Gangguan Mental
Menurut Djamaludin Ancok, gangguan mental atau disebut dengan "gangguan jiwa" adalah kesulitan yang harus dihadapi oleh seseorang karena hubungannya dengan orang lain, kesulitan karena persepsinya tentang kehidupan dan sikapnya terhadap diri sendiri.
Dengan demikian, dapat disimpulkan bahwa gangguan mental (mental disorder) adalah ketidakmampuan seseorang atau tidak berfungsinya segala potensi secara fisik ataupun psikis yang menyebabkan terjadinya gangguan dalam jiwa.
Ciri-Ciri Gangguan Mental
Orang yang mengalami gangguan mental akan mengalami kesulitan dalam menyesuaikan diri, seperti dalam menangani frustasi dan konflik, ketenangan pikiran atau jiwa, serta pemuasan kebutuhan. Hal tersebut akan menyebabkan seseorang sulit berinteraksi dengan baik bersama orang lain dan akan mengalami kesulitan dalam menghadapi tuntutan pekerjaan.

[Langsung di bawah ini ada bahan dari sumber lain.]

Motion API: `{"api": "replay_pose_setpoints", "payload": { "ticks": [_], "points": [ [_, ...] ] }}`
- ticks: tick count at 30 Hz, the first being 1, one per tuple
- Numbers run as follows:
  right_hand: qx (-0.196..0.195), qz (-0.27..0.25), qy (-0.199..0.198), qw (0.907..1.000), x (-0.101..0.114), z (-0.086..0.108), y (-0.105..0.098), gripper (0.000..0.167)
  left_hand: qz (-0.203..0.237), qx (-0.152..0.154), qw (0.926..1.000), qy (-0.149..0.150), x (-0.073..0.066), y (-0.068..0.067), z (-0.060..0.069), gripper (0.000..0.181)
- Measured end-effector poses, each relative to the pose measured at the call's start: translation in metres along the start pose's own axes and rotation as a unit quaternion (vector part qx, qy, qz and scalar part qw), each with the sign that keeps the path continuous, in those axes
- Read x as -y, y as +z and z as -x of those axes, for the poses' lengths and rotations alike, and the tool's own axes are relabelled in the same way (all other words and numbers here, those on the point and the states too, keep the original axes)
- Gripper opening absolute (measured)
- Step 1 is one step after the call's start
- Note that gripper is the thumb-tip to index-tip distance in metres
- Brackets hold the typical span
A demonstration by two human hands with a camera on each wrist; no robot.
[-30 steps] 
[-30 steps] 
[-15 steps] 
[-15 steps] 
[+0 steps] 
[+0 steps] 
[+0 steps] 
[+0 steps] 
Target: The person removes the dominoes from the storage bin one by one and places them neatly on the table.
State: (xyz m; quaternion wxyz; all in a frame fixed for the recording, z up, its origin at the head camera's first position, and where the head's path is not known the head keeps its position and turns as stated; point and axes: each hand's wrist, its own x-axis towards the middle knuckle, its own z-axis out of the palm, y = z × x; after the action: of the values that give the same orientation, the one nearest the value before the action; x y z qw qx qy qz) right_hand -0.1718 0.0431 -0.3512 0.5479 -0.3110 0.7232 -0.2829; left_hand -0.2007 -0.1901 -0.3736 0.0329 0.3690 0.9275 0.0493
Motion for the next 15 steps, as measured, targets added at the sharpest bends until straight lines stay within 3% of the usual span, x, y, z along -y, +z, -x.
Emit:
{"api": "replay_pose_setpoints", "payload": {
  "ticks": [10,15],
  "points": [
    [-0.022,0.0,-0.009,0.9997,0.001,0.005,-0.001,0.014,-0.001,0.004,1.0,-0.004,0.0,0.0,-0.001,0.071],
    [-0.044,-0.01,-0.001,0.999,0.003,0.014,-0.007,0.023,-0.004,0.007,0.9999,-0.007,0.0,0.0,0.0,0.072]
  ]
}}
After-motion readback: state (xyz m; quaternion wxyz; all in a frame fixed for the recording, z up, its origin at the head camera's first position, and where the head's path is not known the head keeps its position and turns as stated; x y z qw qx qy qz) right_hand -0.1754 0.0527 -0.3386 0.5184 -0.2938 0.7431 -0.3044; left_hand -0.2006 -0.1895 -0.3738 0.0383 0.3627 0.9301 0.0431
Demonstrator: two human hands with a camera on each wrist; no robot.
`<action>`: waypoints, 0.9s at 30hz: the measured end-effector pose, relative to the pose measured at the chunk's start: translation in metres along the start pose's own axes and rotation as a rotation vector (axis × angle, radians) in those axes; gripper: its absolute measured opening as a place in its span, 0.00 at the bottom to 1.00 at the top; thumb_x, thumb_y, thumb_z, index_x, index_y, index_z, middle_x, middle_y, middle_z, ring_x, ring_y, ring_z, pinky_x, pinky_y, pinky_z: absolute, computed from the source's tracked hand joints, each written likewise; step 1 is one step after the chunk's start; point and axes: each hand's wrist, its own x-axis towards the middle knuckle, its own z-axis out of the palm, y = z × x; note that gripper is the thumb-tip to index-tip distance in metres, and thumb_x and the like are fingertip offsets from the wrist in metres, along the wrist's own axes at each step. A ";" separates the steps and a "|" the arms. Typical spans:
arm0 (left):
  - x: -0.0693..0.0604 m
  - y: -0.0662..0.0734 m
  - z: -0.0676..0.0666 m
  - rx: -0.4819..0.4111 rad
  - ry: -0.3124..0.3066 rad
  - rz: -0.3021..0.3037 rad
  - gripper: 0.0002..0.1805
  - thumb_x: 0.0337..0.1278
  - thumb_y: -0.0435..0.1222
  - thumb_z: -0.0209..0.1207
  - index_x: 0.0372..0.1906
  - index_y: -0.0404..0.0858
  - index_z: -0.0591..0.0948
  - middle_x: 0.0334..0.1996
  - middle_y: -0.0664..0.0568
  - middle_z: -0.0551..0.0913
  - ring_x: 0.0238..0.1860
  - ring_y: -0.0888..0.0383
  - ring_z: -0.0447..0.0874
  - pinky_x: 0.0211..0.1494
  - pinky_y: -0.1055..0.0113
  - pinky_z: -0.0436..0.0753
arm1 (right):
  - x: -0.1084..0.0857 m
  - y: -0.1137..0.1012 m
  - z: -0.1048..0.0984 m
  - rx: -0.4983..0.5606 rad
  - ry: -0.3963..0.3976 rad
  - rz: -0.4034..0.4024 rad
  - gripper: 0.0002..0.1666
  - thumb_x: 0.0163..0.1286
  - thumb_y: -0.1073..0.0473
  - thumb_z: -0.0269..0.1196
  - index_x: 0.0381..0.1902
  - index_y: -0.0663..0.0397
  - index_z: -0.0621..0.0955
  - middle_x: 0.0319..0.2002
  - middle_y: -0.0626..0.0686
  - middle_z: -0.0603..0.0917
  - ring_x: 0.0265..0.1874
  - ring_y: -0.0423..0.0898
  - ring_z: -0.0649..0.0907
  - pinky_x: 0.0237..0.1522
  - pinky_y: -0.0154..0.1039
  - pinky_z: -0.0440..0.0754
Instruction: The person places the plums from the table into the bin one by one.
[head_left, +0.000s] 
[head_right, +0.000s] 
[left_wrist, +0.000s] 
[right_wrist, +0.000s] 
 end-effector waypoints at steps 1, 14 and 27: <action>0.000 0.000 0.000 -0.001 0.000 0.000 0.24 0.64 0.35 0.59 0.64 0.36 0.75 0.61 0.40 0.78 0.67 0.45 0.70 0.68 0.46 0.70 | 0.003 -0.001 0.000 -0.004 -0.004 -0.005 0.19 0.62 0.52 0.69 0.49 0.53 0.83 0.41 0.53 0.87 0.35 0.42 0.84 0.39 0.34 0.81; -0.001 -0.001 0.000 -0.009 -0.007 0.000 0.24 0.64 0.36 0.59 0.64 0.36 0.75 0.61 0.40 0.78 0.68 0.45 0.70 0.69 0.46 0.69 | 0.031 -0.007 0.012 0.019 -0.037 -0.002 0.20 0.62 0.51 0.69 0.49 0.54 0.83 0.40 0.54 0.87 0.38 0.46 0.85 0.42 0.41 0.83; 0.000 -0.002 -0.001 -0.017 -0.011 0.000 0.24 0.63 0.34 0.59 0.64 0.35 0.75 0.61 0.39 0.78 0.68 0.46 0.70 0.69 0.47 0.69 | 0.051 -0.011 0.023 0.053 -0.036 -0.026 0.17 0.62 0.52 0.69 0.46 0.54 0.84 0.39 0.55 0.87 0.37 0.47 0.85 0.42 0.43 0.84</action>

MACAM-MACAM GANGGUAN MENTAL
(Mental Disorder), menurut Sutardjo A. Wiramihardja
a. Gangguan Emosional (emotional disturbance).merupakan integrasi kepribadian yang tidak adekuat (memenuhi syarat) dan distress personal
b. Psikopatologi (psychapatology),Diartikan sama dengan perilaku abnormal, psikologi abnormal, atau gangguan mental
c. Sakit mental (mental illenes), gangguan yang berhubungan dengan patologi otak atau disorganisasi kepribadian yang berat.
d. Gangguan mental (mental disorder), nama ini Sering digunakan sebagai istilah yang umum untuk setiap gangguan dan kelainan pada patologi otak
e. Gangguan perilaku(behavior disorder), gangguan yang berasal dan kegagalan belajar, baik gagal mempelajari kompetensi yang dibutuhkan maupun gagal dalam mempelajari pola penanggulangan masalah yang maladaptive.
f. Gila (insanity), yaitu istilahhukum yang mengidentfikasi bahwa individu secara mental tidak mampu untuk mengelola masalah-masalahnya atau melihat konsekuensi dari tindakannya.